Records contained in a dataset
↓
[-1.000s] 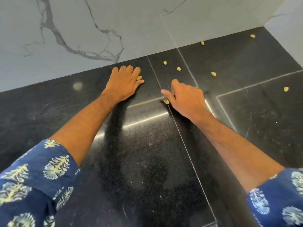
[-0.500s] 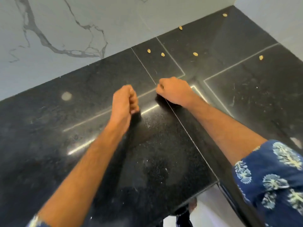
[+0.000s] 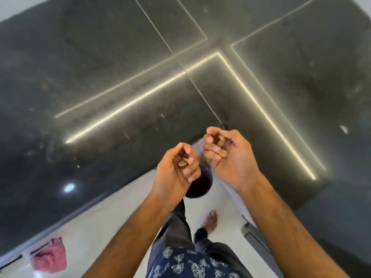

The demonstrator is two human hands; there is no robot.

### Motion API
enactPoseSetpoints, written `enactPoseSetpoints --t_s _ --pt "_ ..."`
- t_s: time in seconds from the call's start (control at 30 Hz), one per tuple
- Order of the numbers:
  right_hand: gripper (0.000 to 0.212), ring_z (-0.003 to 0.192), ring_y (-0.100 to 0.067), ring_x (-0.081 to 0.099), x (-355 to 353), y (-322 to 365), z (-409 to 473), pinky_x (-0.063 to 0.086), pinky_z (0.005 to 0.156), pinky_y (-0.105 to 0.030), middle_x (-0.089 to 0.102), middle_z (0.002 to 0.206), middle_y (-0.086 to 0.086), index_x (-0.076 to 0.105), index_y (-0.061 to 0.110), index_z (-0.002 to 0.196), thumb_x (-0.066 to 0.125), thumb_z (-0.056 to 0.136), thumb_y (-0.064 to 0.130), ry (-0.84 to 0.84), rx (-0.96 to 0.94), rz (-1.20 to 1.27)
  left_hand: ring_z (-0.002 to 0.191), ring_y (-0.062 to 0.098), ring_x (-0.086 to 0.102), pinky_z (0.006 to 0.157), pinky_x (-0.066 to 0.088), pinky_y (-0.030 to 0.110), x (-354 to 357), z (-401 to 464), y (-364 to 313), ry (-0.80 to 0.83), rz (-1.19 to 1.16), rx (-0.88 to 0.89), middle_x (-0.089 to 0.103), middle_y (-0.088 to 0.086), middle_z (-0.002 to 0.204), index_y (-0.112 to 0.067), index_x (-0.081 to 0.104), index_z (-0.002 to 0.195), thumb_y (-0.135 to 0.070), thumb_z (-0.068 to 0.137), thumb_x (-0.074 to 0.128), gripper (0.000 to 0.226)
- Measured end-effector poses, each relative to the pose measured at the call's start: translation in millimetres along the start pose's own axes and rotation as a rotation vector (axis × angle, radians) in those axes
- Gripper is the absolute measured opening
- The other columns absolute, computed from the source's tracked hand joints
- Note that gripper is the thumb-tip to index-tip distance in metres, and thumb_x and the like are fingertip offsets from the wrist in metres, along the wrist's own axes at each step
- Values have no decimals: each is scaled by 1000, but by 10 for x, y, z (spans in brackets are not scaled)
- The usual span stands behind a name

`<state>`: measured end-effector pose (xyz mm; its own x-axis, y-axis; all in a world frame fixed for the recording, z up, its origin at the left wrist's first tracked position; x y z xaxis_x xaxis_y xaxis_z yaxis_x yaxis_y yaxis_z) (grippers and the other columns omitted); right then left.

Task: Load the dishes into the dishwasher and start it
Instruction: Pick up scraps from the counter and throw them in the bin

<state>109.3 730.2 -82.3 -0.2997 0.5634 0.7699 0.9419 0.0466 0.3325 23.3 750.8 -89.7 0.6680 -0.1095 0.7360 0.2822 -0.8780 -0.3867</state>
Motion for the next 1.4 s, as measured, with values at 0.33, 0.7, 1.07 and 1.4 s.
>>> enactPoseSetpoints --t_s 0.33,0.7,1.07,1.4 --pt "16 80 -20 61 -2454 -1406 -626 57 70 -25 61 87 -16 62 -6 107 52 96 -1 -611 198 77 37 8 41 39 28 21 -2035 -29 1824 -544 346 -316 45 -4 47 -12 52 74 -15 103 40 31" --pt "26 61 -16 50 -3799 -2114 571 52 82 -32 48 75 -6 55 9 89 47 104 28 -781 225 -29 108 21 60 93 47 39 -3048 999 2226 -613 400 -344 54 17 120 -10 57 124 -40 107 38 39" --pt "58 126 -31 53 -3405 -1593 455 45 102 -40 53 140 -15 42 14 141 51 93 46 -497 109 -1450 154 33 11 122 18 54 -2718 899 1794 -86 2075 -188 10 11 168 -20 12 160 -61 97 20 76" --pt "83 153 -28 8 -1424 -1030 -546 17 122 -52 11 165 -11 11 13 158 52 96 49 -173 -270 -2337 153 39 15 118 26 60 -1113 -318 982 270 2611 442 17 18 165 -9 23 158 -56 101 18 74"
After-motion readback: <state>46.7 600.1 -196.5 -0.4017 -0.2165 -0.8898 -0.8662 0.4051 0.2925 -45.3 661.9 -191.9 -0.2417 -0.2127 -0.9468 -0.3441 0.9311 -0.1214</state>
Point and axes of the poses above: each hand's wrist, its own z-axis towards the middle knuckle, its own x-axis out of the palm, y = z × x, the point moved 10 cm from there along z, towards the middle knuckle
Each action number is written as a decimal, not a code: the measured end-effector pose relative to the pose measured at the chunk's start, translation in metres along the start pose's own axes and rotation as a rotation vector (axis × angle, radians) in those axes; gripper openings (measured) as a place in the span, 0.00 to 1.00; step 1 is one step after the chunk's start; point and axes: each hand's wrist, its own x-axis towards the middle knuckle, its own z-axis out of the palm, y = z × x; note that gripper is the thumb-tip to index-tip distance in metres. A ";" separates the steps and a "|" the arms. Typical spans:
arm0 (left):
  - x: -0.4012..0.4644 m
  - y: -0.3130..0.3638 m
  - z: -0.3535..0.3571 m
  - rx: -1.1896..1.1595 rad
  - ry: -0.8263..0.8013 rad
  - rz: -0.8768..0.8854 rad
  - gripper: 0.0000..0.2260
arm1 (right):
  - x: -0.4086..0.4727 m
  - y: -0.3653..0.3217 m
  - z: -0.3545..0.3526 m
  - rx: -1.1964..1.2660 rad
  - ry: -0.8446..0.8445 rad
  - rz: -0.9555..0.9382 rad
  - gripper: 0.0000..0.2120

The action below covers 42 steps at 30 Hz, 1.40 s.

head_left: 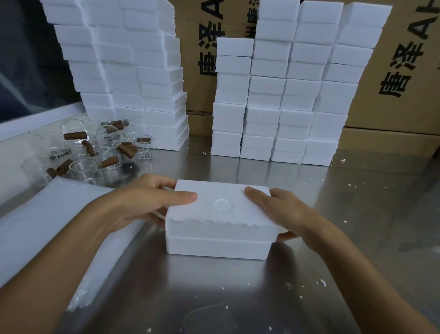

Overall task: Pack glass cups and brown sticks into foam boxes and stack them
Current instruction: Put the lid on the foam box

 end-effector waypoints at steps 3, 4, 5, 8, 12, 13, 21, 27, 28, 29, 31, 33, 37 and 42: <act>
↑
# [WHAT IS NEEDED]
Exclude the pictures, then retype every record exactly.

# [RESULT BELOW]
[-1.000s] 
[-0.500s] 
[+0.000s] 

The demonstrator is two human hands; there is no robot.

### Motion API
enactPoseSetpoints, written `enactPoseSetpoints --t_s _ --pt "_ ..."`
- t_s: time in seconds from the call's start (control at 30 Hz), one per tuple
- Order of the numbers:
  right_hand: gripper (0.000 to 0.212), ring_z (-0.003 to 0.192), ring_y (-0.100 to 0.067), ring_x (-0.081 to 0.099), x (-355 to 353), y (-322 to 365), z (-409 to 473), pinky_x (-0.063 to 0.086), pinky_z (0.005 to 0.156), pinky_y (-0.105 to 0.030), middle_x (-0.089 to 0.102), middle_z (0.002 to 0.206), middle_y (-0.086 to 0.086), index_x (-0.076 to 0.105), index_y (-0.061 to 0.110), index_z (-0.002 to 0.196), thumb_x (-0.066 to 0.125), thumb_z (-0.056 to 0.136), thumb_y (-0.064 to 0.130), ry (-0.84 to 0.84), rx (-0.96 to 0.94), rz (-1.20 to 1.27)
  left_hand: ring_z (-0.002 to 0.191), ring_y (-0.062 to 0.098), ring_x (-0.086 to 0.102), pinky_z (0.006 to 0.157), pinky_x (-0.066 to 0.088), pinky_y (-0.030 to 0.110), x (-354 to 357), z (-401 to 464), y (-364 to 313), ry (-0.80 to 0.83), rz (-1.19 to 1.16), rx (-0.88 to 0.89), middle_x (-0.089 to 0.103), middle_y (-0.088 to 0.086), middle_z (-0.002 to 0.204), index_y (-0.112 to 0.067), index_x (-0.081 to 0.104), index_z (-0.002 to 0.195), thumb_y (-0.135 to 0.070), thumb_z (-0.068 to 0.137), thumb_x (-0.074 to 0.128), gripper (0.000 to 0.226)
- Measured end-effector poses, each relative to the pose measured at the call's start: translation in millimetres along the start pose's own axes and rotation as a rotation vector (axis × angle, radians) in those axes
- Gripper is the absolute measured opening
- The other columns absolute, computed from the source's tracked hand joints
- Note that gripper is the thumb-tip to index-tip distance in metres, and thumb_x and the like are fingertip offsets from the wrist in metres, along the wrist's own axes at each step
- Values have no decimals: each is scaled by 1000, but by 10 for x, y, z (spans in brackets are not scaled)
- The usual span stands behind a name

`<state>`: measured end-effector pose (xyz mm; its own x-axis, y-axis; all in a world frame fixed for the recording, z up, its origin at the left wrist's first tracked position; x y z xaxis_x xaxis_y xaxis_z yaxis_x yaxis_y yaxis_z) (grippers and the other columns omitted); right then left.

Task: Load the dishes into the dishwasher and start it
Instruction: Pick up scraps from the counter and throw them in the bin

<state>109.3 730.2 -82.3 -0.2997 0.5634 0.7699 0.9419 0.0466 0.3325 23.3 750.8 -89.7 0.6680 -0.1095 0.7360 0.2822 -0.8780 -0.3867</state>
Motion for the next 1.4 s, as measured, with values at 0.33, 0.7, 1.07 and 1.4 s.
>>> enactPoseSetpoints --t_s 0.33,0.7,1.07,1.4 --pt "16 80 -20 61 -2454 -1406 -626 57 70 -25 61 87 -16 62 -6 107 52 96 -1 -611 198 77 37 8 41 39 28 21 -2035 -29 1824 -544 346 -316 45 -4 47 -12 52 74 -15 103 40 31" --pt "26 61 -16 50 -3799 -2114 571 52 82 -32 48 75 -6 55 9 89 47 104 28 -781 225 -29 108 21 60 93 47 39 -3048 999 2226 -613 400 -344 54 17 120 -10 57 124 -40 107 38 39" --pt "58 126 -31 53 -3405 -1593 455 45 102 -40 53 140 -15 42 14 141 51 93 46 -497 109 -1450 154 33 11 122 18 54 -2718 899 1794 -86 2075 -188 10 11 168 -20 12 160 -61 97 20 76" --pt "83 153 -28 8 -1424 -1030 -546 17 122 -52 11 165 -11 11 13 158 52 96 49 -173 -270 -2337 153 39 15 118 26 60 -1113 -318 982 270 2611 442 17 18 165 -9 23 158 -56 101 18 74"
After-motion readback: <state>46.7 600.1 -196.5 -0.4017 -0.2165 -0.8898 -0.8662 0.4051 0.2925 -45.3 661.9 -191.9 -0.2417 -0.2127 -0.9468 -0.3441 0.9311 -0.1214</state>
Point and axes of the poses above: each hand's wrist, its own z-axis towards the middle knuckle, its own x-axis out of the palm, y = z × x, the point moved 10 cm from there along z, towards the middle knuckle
Each action number is written as a decimal, not a code: the measured end-effector pose relative to the pose measured at the chunk's start, translation in metres along the start pose's own axes and rotation as a rotation vector (axis × angle, radians) in those axes; gripper openings (measured) as a place in the span, 0.00 to 1.00; step 1 is one step after the chunk's start; point and axes: each hand's wrist, its own x-axis towards the middle knuckle, its own z-axis out of the palm, y = z × x; note that gripper is the thumb-tip to index-tip distance in metres. A ";" separates the steps and a "|" the arms. Typical spans:
arm0 (left):
  - x: -0.4012..0.4644 m
  - y: -0.3130..0.3638 m
  - z: -0.3535..0.3571 m
  - rx: -1.1896..1.1595 rad
  - ry: -0.8263..0.8013 rad
  - rz: -0.8768..0.8854 rad
  - gripper: 0.0000..0.2260
arm1 (right):
  - x: -0.4086..0.4727 m
  - y: -0.3653..0.3217 m
  - z: -0.3545..0.3526 m
  - rx: -1.1964..1.2660 rad
  - ry: -0.8446..0.8445 rad
  - rz: -0.9555..0.9382 rad
  - gripper: 0.0000..0.2120

The action below covers 42 steps at 30 Hz, 1.40 s.

head_left: 

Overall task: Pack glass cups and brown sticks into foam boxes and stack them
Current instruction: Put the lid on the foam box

 end-effector waypoints at steps 3, 4, 5, 8, 12, 13, 21, 27, 28, 29, 31, 33, 37 and 42: <act>

This exercise is now done.